Segment Open

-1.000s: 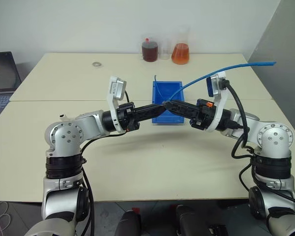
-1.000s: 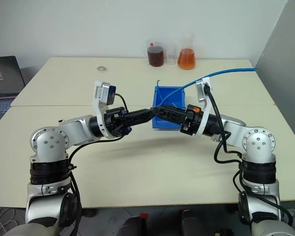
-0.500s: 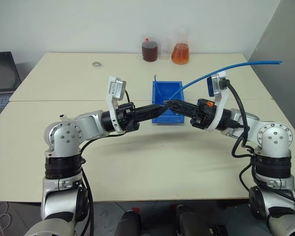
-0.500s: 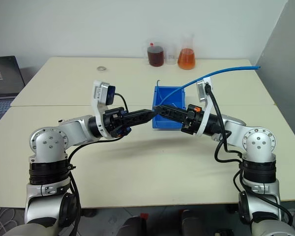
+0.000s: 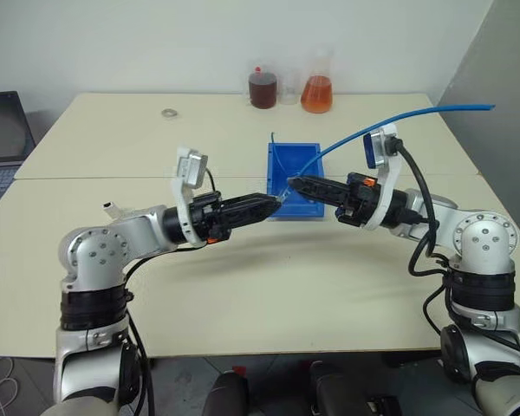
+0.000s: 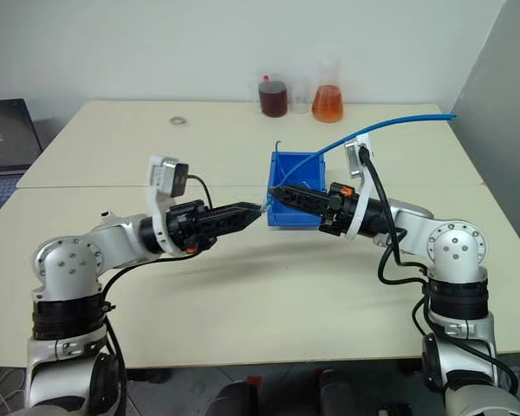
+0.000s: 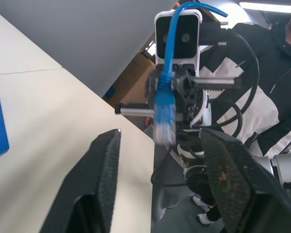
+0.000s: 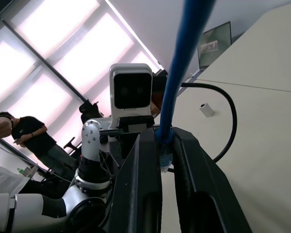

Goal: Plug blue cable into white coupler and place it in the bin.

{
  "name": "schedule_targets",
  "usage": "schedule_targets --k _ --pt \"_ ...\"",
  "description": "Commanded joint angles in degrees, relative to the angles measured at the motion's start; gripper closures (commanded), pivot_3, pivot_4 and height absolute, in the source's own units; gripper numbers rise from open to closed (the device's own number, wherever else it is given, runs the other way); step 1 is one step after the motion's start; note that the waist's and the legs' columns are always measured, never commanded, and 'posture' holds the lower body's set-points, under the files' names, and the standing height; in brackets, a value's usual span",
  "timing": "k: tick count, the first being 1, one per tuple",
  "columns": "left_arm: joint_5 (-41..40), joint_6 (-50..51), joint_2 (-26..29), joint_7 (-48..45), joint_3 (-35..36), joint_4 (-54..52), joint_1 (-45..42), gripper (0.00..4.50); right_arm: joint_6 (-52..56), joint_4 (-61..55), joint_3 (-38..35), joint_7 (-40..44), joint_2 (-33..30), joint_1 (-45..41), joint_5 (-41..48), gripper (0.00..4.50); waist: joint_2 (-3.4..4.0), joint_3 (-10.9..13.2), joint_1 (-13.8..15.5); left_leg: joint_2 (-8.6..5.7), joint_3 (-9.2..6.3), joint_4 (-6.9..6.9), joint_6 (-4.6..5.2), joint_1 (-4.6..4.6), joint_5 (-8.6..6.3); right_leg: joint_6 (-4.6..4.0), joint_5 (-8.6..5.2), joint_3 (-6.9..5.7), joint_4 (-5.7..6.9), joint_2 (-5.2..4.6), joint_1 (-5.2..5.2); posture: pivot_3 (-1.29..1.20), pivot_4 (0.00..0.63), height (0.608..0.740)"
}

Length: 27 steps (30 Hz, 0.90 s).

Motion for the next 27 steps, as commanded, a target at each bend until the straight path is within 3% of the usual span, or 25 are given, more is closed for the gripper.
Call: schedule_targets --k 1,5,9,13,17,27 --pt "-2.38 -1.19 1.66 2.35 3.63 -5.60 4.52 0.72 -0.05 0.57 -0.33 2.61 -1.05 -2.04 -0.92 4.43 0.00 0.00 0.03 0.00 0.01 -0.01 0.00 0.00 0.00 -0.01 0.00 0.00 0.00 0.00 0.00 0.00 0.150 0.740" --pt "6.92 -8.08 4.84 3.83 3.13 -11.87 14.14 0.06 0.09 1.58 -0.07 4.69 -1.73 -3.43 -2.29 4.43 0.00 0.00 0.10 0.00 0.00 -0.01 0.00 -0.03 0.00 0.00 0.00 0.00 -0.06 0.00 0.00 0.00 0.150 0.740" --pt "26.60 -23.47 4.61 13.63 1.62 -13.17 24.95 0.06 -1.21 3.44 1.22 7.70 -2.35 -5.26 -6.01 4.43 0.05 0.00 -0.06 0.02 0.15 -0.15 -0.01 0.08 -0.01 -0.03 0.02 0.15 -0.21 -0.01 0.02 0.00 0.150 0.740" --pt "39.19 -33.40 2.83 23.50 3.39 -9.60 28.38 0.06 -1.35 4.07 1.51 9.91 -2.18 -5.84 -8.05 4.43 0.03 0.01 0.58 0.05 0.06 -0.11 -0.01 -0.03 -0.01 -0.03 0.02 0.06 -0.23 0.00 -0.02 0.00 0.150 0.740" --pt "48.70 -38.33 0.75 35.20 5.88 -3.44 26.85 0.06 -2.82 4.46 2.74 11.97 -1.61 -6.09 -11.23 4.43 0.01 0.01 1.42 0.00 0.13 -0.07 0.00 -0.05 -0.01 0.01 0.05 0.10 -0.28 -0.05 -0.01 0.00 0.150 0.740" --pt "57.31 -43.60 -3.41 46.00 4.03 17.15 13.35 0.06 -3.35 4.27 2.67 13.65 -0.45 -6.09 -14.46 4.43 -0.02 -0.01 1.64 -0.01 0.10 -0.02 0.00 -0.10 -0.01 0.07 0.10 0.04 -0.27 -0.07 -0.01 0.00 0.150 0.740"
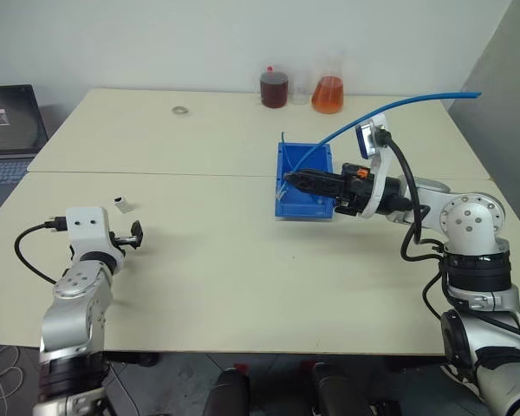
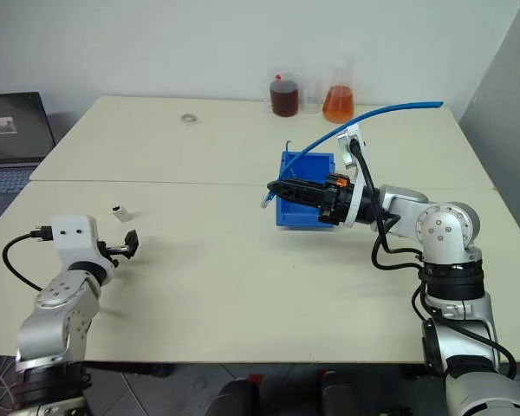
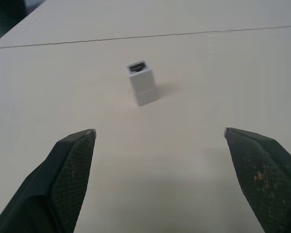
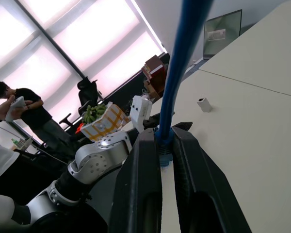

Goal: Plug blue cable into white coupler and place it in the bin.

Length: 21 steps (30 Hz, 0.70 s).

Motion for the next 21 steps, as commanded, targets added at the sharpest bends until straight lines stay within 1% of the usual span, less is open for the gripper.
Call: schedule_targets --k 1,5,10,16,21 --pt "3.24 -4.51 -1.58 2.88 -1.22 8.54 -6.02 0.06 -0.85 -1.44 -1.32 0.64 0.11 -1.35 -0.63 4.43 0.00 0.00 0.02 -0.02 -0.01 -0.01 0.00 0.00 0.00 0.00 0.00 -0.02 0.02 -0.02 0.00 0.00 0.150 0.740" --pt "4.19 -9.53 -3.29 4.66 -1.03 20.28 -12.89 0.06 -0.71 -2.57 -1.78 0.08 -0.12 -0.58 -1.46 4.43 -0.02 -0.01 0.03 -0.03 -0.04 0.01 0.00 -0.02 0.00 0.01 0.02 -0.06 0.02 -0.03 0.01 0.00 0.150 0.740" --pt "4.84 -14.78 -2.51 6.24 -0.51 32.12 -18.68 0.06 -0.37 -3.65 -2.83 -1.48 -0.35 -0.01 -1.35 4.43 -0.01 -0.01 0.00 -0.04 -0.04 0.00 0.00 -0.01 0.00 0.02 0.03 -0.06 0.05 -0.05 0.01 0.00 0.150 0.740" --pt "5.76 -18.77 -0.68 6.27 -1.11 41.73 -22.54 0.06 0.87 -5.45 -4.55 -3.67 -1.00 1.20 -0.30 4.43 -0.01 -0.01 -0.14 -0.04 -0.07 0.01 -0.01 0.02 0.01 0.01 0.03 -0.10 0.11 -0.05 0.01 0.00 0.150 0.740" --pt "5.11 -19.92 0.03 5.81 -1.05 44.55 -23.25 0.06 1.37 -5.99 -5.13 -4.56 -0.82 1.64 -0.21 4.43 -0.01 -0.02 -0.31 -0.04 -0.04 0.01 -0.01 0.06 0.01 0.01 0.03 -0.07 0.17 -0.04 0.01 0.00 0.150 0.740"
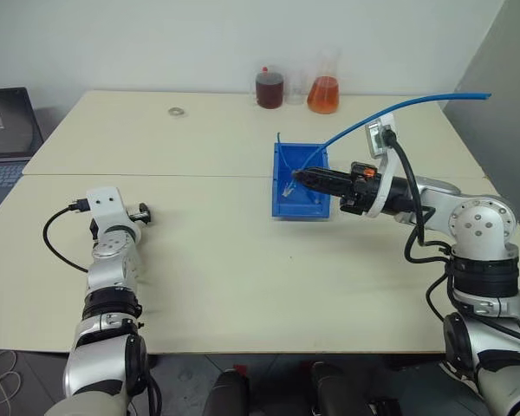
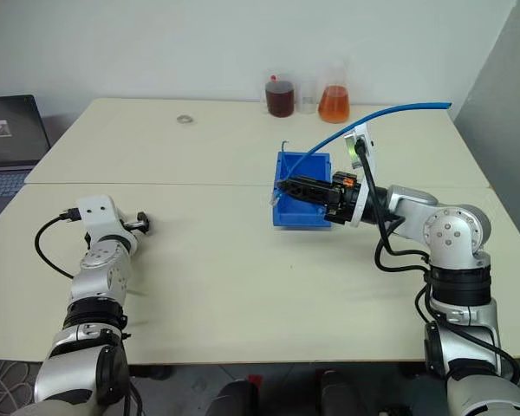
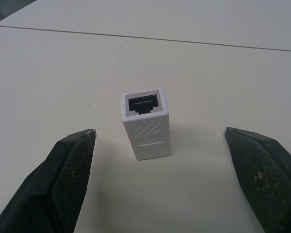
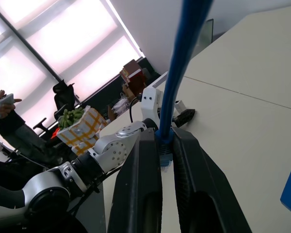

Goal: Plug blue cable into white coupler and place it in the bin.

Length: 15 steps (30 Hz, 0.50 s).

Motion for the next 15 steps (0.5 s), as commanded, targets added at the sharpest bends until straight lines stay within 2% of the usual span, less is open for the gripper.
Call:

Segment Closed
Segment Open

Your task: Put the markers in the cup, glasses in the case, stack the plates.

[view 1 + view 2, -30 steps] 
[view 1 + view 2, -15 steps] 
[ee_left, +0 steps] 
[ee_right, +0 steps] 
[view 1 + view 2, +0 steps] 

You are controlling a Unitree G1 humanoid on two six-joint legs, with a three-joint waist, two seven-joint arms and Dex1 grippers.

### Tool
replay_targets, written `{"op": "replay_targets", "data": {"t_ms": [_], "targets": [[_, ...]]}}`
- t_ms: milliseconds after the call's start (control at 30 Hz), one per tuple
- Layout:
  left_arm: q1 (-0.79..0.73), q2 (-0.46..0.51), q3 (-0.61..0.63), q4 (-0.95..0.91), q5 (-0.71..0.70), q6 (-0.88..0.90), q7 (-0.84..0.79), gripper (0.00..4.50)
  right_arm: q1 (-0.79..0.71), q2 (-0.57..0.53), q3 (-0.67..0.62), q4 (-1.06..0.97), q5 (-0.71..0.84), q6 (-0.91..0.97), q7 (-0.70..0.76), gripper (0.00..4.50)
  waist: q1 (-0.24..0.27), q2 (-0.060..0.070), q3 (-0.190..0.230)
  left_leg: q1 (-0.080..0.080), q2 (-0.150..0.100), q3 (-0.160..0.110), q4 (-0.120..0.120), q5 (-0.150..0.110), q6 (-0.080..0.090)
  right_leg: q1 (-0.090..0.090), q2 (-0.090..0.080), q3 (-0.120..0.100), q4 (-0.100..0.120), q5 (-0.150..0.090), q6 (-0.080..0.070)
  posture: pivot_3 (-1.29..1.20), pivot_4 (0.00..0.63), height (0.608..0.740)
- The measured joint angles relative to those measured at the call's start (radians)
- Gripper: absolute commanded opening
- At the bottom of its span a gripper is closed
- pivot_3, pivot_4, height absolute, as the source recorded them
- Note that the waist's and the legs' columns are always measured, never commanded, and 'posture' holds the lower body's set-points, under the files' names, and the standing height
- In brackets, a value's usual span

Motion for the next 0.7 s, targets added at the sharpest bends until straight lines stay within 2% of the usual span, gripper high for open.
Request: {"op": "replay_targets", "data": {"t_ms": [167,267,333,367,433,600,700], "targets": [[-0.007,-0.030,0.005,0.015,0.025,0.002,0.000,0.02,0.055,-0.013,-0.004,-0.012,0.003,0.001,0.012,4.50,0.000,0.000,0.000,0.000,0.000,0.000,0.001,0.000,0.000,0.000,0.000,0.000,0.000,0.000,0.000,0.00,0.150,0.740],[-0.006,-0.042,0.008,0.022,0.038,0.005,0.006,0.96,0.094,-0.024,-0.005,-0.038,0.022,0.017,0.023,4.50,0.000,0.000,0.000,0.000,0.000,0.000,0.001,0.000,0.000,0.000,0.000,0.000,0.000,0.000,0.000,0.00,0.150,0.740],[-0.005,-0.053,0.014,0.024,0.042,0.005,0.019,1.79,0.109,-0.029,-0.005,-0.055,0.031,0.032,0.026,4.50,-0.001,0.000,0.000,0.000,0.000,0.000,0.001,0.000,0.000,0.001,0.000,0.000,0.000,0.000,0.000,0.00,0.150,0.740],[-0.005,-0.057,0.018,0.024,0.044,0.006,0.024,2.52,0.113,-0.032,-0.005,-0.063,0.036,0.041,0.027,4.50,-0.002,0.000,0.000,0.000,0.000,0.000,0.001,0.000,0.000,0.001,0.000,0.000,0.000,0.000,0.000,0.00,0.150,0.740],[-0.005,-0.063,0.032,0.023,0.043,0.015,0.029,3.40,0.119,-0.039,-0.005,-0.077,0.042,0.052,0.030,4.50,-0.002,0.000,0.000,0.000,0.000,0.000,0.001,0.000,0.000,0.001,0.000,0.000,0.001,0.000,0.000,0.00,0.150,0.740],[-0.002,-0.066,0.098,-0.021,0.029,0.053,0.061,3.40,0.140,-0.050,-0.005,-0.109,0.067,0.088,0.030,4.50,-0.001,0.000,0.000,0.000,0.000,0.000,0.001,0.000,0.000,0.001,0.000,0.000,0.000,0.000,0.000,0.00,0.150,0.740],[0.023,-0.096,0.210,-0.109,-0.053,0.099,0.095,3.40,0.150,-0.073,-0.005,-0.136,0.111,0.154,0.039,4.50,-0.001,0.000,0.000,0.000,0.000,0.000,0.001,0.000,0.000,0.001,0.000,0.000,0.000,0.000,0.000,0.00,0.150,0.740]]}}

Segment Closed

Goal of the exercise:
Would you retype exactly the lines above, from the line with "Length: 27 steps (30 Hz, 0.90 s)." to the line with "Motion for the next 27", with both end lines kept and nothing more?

Exercise result:
Length: 27 steps (30 Hz, 0.90 s).

Motion for the next 27 steps, as commanded, a target at each bend until the straight path is within 3% of the usual span, or 25 are given, more is closed for the gripper.

No further output is needed.